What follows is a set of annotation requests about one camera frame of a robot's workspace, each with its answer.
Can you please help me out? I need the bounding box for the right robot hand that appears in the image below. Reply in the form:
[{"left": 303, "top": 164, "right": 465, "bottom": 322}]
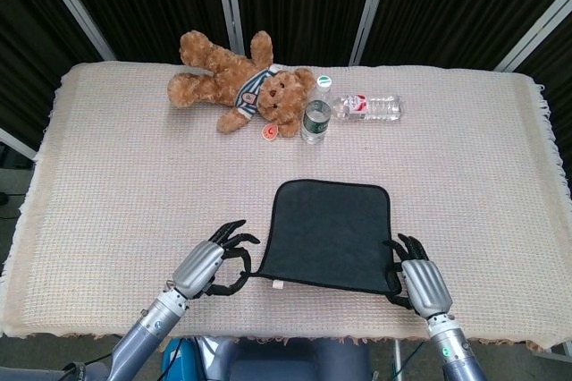
[{"left": 383, "top": 232, "right": 453, "bottom": 318}]

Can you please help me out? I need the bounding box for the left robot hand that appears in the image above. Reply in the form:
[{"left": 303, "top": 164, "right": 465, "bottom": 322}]
[{"left": 172, "top": 219, "right": 261, "bottom": 301}]

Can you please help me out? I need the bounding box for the pink and black cloth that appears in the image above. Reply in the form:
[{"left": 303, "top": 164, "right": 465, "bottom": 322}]
[{"left": 243, "top": 178, "right": 406, "bottom": 297}]

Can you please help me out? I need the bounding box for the blue robot base cover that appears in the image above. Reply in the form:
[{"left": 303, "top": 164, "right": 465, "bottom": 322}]
[{"left": 161, "top": 338, "right": 202, "bottom": 381}]

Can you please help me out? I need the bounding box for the brown teddy bear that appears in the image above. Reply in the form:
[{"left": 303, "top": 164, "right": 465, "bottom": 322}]
[{"left": 167, "top": 30, "right": 316, "bottom": 137}]

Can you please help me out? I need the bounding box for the beige woven table cloth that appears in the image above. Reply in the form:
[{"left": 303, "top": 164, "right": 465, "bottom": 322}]
[{"left": 0, "top": 61, "right": 572, "bottom": 351}]

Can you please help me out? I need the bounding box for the grey-blue robot torso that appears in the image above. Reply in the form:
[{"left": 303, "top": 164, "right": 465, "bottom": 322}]
[{"left": 214, "top": 338, "right": 374, "bottom": 381}]

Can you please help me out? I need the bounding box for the water bottle red label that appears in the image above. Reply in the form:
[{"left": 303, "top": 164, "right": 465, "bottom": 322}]
[{"left": 331, "top": 93, "right": 406, "bottom": 123}]

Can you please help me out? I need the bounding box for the water bottle green label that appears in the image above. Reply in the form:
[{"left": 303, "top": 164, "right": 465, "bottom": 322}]
[{"left": 299, "top": 74, "right": 334, "bottom": 145}]

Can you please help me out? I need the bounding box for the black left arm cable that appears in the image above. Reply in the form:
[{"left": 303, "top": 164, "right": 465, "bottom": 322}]
[{"left": 60, "top": 338, "right": 184, "bottom": 381}]

**Work instruction:**
Identify each line in the records above that contains the word "blue", and copy it out in full.

**Exercise answer:**
Can you please help me out? I need the bounding box for the blue robot base cover that appears in the image above. Reply in the form:
Can you please help me out? I need the bounding box for the grey-blue robot torso that appears in the image above. Reply in the form:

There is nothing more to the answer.